Output exactly the lines below, starting with the line that has "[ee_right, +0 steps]" and going on through the line that has "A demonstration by", both included, and no other lines.
==============================
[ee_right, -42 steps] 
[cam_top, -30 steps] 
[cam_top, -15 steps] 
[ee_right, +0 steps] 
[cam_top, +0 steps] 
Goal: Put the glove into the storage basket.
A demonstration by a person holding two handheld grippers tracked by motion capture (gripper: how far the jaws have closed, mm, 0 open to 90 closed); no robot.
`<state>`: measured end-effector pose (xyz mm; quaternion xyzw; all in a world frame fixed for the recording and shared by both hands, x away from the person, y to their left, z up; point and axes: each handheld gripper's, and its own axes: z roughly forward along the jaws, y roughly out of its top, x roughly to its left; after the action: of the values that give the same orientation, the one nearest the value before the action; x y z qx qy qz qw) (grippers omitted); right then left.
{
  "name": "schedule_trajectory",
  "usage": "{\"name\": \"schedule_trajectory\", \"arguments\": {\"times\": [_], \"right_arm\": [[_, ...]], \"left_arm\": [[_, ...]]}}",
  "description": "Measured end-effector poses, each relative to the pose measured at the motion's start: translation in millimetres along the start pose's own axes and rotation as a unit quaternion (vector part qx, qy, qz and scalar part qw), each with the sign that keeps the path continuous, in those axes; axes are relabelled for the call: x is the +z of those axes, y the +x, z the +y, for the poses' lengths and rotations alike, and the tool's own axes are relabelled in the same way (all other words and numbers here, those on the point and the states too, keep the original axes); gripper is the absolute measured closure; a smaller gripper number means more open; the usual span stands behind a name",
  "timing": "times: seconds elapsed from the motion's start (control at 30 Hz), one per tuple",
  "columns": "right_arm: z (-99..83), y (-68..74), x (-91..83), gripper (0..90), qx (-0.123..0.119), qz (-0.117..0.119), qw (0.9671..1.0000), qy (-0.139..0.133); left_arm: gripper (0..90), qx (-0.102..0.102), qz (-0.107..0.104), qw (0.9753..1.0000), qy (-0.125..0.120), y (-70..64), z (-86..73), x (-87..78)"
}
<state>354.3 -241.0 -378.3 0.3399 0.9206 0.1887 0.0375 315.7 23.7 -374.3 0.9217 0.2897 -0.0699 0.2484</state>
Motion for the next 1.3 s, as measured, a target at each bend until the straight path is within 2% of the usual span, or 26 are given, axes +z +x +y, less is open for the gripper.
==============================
[Reply]
[ee_right, +0 steps] 
[cam_top, +0 steps] 
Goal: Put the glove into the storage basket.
A demonstration by a person holding two handheld grippers tracked by motion capture (gripper: how far the jaws have closed, mm, 0 open to 90 closed); no robot.

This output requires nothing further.